Directed by Jiyuan Ler and Pao-Chang Tsai and produced by Screenworks Asia with Jollify Creative, Islanders adapts Lolita Hu’s award-winning novel Islands. The seven instalments run 45-55 minutes and received both script development and production support from Taiwan’s Ministry of Culture.
Set between 2000 and 2014, the plot traces an older entrepreneur’s romance with a young photographer against the rise of social media and shifting cross-strait economics. Its readiness to tackle contemporary anxieties echoes forthcoming invasion thriller Zero Day, another locally backed drama now in post-production.
Analysts view the deal as part of Amazon’s wider Asia-Pacific strategy. Prime Video already operates in more than 200 territories, including Taiwan, under an introductory low-cost plan that built an early subscriber base. The company further strengthened regional infrastructure by opening a new hub in Singapore this year.
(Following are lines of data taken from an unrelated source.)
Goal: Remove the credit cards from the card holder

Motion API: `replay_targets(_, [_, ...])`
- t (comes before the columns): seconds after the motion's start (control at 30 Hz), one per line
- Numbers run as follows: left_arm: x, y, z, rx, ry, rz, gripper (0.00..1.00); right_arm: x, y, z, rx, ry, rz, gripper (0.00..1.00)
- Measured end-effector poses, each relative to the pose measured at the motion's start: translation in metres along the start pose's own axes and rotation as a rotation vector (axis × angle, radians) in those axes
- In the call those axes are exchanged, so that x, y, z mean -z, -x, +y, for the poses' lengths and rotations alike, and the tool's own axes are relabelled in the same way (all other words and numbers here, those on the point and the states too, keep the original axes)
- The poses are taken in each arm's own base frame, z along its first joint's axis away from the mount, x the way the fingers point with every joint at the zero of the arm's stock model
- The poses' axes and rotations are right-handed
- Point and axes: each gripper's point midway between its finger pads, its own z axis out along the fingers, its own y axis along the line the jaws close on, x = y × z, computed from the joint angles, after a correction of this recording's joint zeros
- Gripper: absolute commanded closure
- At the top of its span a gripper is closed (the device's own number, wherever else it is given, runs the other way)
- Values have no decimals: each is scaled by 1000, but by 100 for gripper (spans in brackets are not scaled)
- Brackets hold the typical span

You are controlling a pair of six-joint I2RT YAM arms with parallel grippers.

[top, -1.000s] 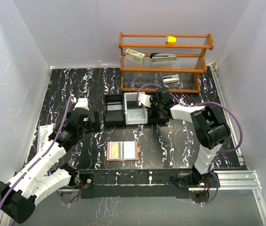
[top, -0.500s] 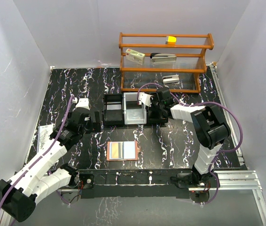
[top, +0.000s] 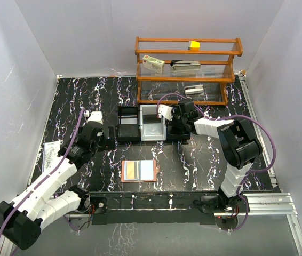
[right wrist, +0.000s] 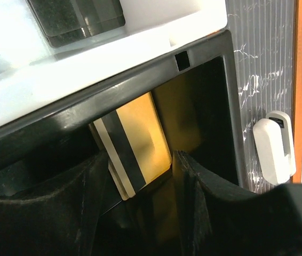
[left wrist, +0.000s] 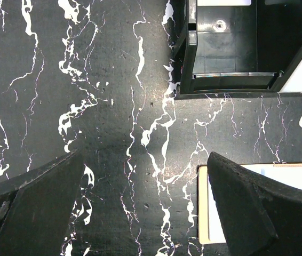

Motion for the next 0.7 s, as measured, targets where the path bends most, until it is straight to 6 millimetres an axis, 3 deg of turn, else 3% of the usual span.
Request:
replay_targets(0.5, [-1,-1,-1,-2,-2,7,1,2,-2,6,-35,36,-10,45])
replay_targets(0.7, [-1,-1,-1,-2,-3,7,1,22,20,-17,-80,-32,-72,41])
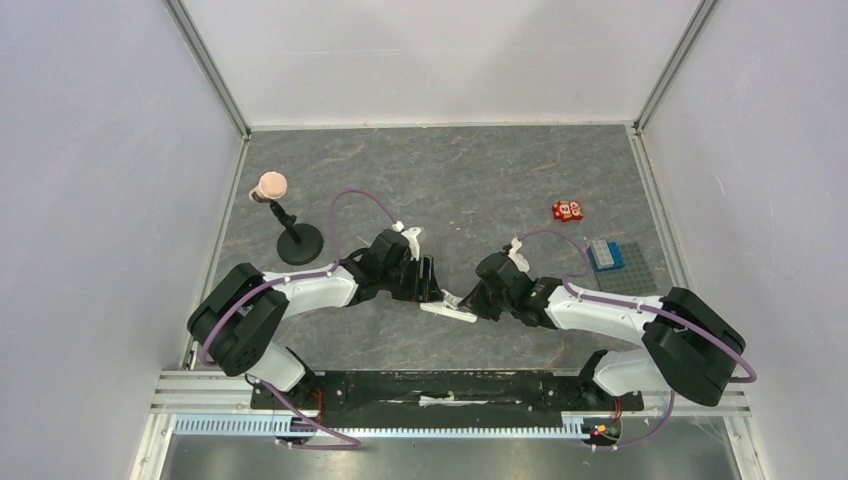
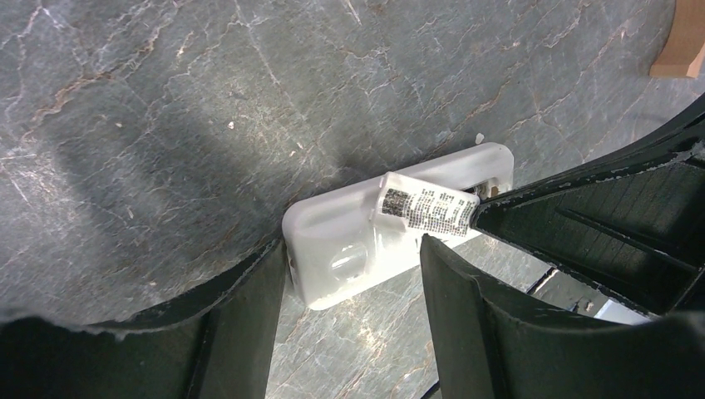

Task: Load the batteries into the remote control
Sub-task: Load the battery cover into the remote control.

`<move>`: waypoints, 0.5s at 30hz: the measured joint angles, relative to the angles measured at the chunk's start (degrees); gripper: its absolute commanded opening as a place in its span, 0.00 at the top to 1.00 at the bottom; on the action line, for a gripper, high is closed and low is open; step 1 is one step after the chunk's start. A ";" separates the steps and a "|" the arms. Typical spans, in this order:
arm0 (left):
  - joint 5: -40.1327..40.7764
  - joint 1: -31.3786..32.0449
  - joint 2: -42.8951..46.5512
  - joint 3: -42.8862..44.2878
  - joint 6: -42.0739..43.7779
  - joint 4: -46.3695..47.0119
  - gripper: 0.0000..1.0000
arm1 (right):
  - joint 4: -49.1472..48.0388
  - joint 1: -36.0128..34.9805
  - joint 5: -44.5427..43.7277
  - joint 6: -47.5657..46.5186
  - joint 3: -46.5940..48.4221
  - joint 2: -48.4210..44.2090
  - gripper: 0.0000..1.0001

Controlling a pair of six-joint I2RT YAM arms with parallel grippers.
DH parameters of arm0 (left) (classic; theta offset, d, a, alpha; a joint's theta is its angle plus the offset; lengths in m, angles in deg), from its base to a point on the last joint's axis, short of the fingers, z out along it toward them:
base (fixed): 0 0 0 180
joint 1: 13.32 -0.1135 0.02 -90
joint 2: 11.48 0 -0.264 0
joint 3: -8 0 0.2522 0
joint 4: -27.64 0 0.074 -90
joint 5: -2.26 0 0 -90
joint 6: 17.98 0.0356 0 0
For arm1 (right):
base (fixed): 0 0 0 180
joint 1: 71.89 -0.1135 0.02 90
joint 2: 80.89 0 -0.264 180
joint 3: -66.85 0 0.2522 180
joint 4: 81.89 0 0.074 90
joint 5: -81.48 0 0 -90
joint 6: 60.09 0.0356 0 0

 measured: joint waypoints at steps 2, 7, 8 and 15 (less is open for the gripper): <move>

Viewer appetite for Taiwan-made series is rising; FlixPatrol charts show domestic titles entering Prime Video’s top-ten list in Taipei during early June. Industry observers also note that political saga Island Nation proved a domestically financed drama can travel once international platforms step in.
For Amazon, Islanders supplies a contemporary adult drama to complement lighter 2025 fare such as new seasons of Reacher and docuseries 50,000 First Dates. A fixed premiere day has yet to be announced, but the streamer confirms the show will land in original Mandarin with multi-language subtitles on delivery.